A distanza di altri 30 anni, vale la pena interrogarci su dove questo viaggio ci ha portato, ma ancora di più su dove stiamo andando?
Quale è il futuro?
Friedrich Nietzsche oltre un secolo fa ci ha avvertito, prospettando il nichilismo, che Dio è morto, nel senso che Dio non fa più mondo, e quindi collassa l’ottimismo alla base della cultura occidentale perché il futuro non è più una promessa, è imprevedibile e forse addirittura una minaccia. E allora si vive in un eterno presente perché lo sguardo al futuro è angosciante e il rischio esistenziale è di rotolare verso un infinito nulla. Non c’è nulla in realtà di più attuale se penso all'Italia in cui vivo e ai più giovani di me. Se è vero che oggi viviamo una cultura nichilista che non ha più nulla a che vedere con il futuro, la cosa importante, come Heidegger ha suggerito, non è di metterla alla porta ma di guardarla bene in faccia. Nessuna rassegnazione ma volontà di prenderne atto. Ed è questa l’attitudine che ereditiamo da Ghirri e da altri fotografi consapevoli. La critica consiste nella problematizzazione dell’ovvio, che in termini di “paesaggio”, significa mettere in crisi, non accontentarsi di ciò che si vede.

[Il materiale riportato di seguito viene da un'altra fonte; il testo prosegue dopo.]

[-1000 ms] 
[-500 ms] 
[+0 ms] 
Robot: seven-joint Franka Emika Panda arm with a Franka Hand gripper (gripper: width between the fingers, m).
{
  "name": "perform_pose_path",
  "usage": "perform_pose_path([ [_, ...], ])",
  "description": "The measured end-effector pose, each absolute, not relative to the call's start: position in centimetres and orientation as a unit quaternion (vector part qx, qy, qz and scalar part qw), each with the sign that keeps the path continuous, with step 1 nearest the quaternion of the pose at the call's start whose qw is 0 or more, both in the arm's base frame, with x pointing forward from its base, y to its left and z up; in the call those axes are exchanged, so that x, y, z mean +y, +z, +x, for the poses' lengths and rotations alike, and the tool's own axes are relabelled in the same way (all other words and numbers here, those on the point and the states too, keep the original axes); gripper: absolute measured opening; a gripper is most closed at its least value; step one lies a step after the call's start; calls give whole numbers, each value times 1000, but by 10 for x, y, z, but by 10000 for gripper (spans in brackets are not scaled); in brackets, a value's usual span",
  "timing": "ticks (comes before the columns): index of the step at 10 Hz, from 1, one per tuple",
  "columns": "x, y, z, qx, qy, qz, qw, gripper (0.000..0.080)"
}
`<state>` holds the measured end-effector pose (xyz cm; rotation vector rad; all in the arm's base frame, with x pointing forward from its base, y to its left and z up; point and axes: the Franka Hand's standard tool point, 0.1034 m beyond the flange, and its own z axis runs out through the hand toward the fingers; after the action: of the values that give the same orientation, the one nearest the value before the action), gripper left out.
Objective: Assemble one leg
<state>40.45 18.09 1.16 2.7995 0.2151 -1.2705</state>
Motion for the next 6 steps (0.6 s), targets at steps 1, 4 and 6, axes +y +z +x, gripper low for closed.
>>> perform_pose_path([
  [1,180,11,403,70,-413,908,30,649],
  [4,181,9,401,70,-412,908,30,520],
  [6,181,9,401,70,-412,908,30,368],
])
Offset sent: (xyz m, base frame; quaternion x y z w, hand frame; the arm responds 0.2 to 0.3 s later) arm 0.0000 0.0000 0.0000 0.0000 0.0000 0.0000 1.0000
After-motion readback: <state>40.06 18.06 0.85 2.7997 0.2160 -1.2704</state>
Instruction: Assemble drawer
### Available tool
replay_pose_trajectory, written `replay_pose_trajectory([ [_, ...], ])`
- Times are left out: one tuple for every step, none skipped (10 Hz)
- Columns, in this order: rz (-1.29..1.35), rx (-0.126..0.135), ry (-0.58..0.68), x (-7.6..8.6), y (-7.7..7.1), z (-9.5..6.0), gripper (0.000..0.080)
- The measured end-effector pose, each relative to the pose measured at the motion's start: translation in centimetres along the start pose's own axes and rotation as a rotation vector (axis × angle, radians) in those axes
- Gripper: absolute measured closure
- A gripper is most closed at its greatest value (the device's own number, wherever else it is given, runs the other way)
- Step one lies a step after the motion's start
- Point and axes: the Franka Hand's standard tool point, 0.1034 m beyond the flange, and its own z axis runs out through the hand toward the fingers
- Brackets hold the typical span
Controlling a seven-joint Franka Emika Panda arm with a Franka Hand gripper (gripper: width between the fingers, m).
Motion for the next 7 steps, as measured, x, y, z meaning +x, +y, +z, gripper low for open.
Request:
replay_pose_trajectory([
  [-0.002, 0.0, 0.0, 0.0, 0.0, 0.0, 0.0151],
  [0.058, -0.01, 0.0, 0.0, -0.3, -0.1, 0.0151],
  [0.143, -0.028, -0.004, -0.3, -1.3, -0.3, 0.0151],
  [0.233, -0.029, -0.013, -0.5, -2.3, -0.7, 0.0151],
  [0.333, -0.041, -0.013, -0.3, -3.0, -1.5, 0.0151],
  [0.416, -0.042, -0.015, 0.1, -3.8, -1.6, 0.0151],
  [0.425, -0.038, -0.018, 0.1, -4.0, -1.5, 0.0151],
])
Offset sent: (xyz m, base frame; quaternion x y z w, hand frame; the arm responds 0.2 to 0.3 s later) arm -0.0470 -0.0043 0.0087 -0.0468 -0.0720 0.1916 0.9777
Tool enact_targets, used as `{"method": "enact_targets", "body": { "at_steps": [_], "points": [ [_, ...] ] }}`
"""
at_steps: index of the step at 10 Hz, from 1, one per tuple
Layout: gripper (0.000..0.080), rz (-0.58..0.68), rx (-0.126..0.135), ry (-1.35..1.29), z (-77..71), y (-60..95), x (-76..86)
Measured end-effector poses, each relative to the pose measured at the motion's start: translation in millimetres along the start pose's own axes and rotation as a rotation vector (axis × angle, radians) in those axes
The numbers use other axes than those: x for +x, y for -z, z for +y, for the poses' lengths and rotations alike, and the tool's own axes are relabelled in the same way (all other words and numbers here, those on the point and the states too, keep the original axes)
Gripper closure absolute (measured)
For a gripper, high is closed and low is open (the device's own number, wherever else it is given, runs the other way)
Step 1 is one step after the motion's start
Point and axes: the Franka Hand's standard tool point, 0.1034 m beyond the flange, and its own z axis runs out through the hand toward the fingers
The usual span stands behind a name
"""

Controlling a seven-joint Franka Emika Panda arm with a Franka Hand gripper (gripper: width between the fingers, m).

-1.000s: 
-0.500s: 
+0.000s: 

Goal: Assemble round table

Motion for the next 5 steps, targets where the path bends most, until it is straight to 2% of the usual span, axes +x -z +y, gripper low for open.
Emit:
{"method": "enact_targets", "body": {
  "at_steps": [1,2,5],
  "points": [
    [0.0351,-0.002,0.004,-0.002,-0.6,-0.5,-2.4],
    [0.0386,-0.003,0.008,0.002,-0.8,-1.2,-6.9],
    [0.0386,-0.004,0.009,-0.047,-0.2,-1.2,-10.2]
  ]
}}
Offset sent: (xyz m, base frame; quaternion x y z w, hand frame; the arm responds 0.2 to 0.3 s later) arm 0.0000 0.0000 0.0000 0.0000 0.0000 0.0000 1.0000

Per questa ragione occorre prendere coscienza della situazione in cui viviamo, e della novità principale che l’uomo non è più il soggetto della storia ma è stato deposto dalla tecnica, forma più alta di razionalità, superiore anche all'economia che ancora soffre di una passione, quella del denaro. L’età della tecnica è stata anticipata intuitivamente da Hegel che ha scritto che quando un fenomeno aumenta quantitativamente provoca una variazione qualitativa del paesaggio. Con Marx possiamo dire che la tecnica da mezzo è divenuta fine. Oggi non si capisce più quello che è bello o sacro, bensì ciò che è utile. I processi decisionali, la democrazia, si è spostata dalla politica all'economia, e da questa alla tecnica.
Per tutto ciò non resta credo che interrogarci se siamo tutti incompetenti rispetto al futuro, e alla complessità di informazioni che la digestione tecnologica comporta. Il rischio in un tale scenario è davvero quello di decidere solo sulla base di fattori retorici? Come uomo e come curatore sento la necessità di una pausa interiore, ma anche di un confronto esteriore. Perciò ho studiato per il 2014 una installazione che porterà ancora lo stesso titolo ma con un punto di domanda ‘Viaggio in Italia?’, un po’ per allacciarsi al passato e un po’ per rivolgersi al futuro. Adottando nuovamente un metodo condiviso, ho invitato un gruppo stimato di fotografi, artisti e amici italiani a portare un proprio pensiero sulla fotografia e il paesaggio.
Cosciente che il modo di porre una domanda spesso determina la risposta, ho chiesto loro di mettere da parte la macchina fotografica e di tracciare questo pensiero a mano libera, stando fermi in qualche modo. Un gesto più antiquato rispetto al click di una macchina, ma forse meno iscritto in uno sguardo scientifico. Provocatoriamente ho chiesto poi a ciascuno di inviarmi una cartolina postale senza troppo pensare, estraendola da quell'immaginario confuso che è il paesaggio italiano.